Transcribe, without any alteration, only the lines that begin at the line containing "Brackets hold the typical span" and run to the last line below.

- Recorded information
============================================================

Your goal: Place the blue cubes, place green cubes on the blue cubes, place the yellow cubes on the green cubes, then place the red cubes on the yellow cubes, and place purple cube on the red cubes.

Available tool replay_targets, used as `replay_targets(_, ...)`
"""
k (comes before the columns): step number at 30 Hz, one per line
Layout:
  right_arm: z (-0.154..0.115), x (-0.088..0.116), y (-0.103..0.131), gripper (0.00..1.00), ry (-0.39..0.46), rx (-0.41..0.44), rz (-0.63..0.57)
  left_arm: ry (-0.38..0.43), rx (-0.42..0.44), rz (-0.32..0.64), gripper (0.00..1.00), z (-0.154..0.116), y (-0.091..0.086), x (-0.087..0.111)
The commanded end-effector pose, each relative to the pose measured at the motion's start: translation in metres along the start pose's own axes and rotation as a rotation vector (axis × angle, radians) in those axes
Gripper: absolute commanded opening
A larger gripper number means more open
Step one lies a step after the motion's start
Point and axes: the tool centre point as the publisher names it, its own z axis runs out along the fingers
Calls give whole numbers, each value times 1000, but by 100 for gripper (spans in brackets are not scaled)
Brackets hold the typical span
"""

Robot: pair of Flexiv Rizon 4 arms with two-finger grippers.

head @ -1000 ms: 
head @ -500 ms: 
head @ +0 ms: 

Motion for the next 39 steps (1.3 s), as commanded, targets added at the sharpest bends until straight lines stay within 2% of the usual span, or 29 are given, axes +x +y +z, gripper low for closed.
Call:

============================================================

- Answer below
Brackets hold the typical span
"""

Robot: pair of Flexiv Rizon 4 arms with two-finger grippers.

head @ -1000 ms: 
head @ -500 ms: 
head @ +0 ms: 

Motion for the next 39 steps (1.3 s), as commanded, targets added at the sharpest bends until straight lines stay within 2% of the usual span, or 29 are given, axes +x +y +z, gripper low for closed.
Call:

The response to this exercise has been given in full.